Dir. Scott Smith, USA, 2017, 75 min.

Chasing the Blues is an excruciating comedy in the best sense, eliciting laughs from wickedly funny material and agonizing suspense. The humor works because the film’s conceit is so overwrought: An obsession over rare blues vinyl that mimics the hellhound-on-my-trail torment of the genre’s mythology while still paying homage to the form with original music by the Bones of JR Jones. 
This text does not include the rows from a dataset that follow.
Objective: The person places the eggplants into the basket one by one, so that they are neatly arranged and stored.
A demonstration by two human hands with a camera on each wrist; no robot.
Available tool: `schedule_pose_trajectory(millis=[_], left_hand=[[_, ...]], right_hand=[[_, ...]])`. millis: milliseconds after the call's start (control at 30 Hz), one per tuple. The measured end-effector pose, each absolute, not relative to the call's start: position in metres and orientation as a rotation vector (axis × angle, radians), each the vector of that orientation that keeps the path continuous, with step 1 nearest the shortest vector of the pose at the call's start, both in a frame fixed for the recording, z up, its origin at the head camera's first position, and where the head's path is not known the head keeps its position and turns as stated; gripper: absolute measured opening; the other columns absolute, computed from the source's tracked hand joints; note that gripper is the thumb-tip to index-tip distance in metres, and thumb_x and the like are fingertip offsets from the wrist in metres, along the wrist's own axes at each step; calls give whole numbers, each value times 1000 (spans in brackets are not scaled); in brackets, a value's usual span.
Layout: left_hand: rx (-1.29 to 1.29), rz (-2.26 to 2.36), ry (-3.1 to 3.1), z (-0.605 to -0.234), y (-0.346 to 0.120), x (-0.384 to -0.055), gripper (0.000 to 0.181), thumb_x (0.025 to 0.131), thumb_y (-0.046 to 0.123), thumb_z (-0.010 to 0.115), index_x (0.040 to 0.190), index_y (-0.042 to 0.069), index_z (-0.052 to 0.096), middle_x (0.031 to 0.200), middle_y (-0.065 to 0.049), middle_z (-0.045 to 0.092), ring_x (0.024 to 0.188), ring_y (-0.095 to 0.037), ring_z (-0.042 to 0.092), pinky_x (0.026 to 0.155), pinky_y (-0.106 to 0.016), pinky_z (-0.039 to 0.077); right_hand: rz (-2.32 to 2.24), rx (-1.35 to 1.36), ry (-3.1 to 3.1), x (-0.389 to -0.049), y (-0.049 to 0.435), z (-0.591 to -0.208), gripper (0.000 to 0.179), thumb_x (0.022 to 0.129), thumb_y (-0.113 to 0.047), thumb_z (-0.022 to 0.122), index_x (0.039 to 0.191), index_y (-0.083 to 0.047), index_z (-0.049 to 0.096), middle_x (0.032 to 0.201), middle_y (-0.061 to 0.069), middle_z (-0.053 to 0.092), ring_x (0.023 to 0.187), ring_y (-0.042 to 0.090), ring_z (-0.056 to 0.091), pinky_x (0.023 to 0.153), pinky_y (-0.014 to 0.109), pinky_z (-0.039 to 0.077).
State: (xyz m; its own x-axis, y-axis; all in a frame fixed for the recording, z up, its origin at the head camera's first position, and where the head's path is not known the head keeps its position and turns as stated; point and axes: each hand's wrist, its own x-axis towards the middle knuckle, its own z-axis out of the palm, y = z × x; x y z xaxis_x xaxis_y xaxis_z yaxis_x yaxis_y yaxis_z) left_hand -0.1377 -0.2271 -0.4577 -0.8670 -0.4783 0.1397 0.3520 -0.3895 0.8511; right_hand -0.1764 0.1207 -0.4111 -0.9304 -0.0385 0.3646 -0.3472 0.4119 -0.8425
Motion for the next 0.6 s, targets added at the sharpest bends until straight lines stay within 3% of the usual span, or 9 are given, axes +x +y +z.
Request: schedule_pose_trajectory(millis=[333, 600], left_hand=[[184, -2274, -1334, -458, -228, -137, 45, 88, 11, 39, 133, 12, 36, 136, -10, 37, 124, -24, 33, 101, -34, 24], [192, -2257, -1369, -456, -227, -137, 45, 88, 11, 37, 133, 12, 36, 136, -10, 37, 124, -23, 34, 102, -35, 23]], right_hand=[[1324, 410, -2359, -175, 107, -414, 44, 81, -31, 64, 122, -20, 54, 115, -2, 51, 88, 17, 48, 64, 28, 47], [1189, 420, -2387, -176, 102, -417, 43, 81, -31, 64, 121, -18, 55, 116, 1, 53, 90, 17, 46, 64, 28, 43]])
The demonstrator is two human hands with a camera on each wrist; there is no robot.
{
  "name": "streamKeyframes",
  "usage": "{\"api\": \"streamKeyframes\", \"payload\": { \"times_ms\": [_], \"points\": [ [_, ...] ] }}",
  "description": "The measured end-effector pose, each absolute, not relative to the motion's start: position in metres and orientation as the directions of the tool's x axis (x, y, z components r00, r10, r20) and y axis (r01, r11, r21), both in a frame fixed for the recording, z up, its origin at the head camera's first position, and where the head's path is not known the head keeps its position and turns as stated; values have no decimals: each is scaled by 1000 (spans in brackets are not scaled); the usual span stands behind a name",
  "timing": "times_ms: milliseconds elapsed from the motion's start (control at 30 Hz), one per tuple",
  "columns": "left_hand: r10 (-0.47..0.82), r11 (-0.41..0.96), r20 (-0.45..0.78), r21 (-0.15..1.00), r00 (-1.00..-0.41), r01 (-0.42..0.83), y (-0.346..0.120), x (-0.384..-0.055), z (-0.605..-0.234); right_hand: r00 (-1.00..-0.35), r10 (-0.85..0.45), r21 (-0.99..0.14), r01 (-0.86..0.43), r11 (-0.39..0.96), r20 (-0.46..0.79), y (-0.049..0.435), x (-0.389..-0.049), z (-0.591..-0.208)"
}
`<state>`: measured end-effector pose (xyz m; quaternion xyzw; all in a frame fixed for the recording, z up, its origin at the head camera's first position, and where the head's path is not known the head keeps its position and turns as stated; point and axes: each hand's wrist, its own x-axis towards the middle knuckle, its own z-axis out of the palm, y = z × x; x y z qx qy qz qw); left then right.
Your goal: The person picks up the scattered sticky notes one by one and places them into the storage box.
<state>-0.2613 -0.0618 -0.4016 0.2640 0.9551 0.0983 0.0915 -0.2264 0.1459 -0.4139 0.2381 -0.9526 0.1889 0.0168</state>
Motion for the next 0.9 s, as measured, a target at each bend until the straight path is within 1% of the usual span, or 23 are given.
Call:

Grant Rosenmeyer and Ron Connor find an uproarious groove as rival collectors — Rosenmeyer as Alan Thomas, the earnest yet superficial white scholar, and Connor as Paul Bettis, the black aficionado with a cunning streak — mining tropes surrounding cultural appropriation and authenticity in late-1980s Chicago. Anna Maria Horsford provides a sparkling take on Mrs. Walker, the warm and occasionally ribald widow who holds the prized disc sought by the two collectors. Thomas and Bettis’ quest takes them to a dark place and, eventually, prison. Ta-da! Another blues trope. Their release 20 years later looks like an opportunity for redemption at first, but of course they’re stuck in the same cursed cycle. Jon Lovitz, the most recognizable name in the cast, bookends the story as a crepuscularly corrupt Louisiana bureaucrat turned self-storage operator.

Chasing the Blues screens April 24 at 1:30 p.m. at Aperture 2 and on April 25 at 8 p.m. at Hanesbrands Theatre. Producer Aria Razza attends both screenings.